The kit is from Fujimi's acclaimed Enthusiast series and the detail in these kits has to be seen to be believed. Apologies for the slightly blurry pics...they were taken with a first-generation digital camera...if I can figure out what I did with the model I'll take some fresh ones....


----------



## rkoenn (Dec 18, 2007)

I'll say one thing for sure, if I didn't know it was a model I might be fooled. The engine compartment is amazing and all the little details in your diorama really set it off. Great job, too bad we can't go back in time 12 years and live it all over again.


----------



## steve123 (Feb 9, 2009)

She's pretty. I built that one too. I did red with tan.
Nice work!
I love that car.

Steve


----------



## Pete McKay (Dec 20, 2006)

I did one of those more than 20 years ago (when I could still afford it), it's a beautiful kit. I'm glad to see one done in something other than Italian Red.


----------



## steve123 (Feb 9, 2009)

I just noticed the tool kit.

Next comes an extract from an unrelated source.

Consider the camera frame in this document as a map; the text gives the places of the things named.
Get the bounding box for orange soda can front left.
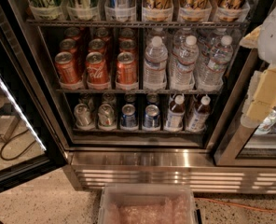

I worked for a Ferarri dealership, you nailed the the kit!

Steve


----------



## Steve244 (Jul 22, 2001)

They must work on English cars there too (oil spots).

What scale is that?


----------



## steve123 (Feb 9, 2009)

They_ all _leak. we had an Enzo and the F-1 transmission went out before the boss could get it in his driveway. the car was still under warranty and they still charged us almost 2k!
Fujimi does the Enthusiast scale in 1/24th 

Steve


----------



## harristotle (Aug 7, 2008)

Incredible job, love it!


----------



## CorvairJim (Dec 16, 2011)

The 365GTS "Daytona" Spyder has to be one of the most beautiful cars to ever carry the Ferrari name. To me, it's a toss-up between it and the 250GT "California" Spyder.


----------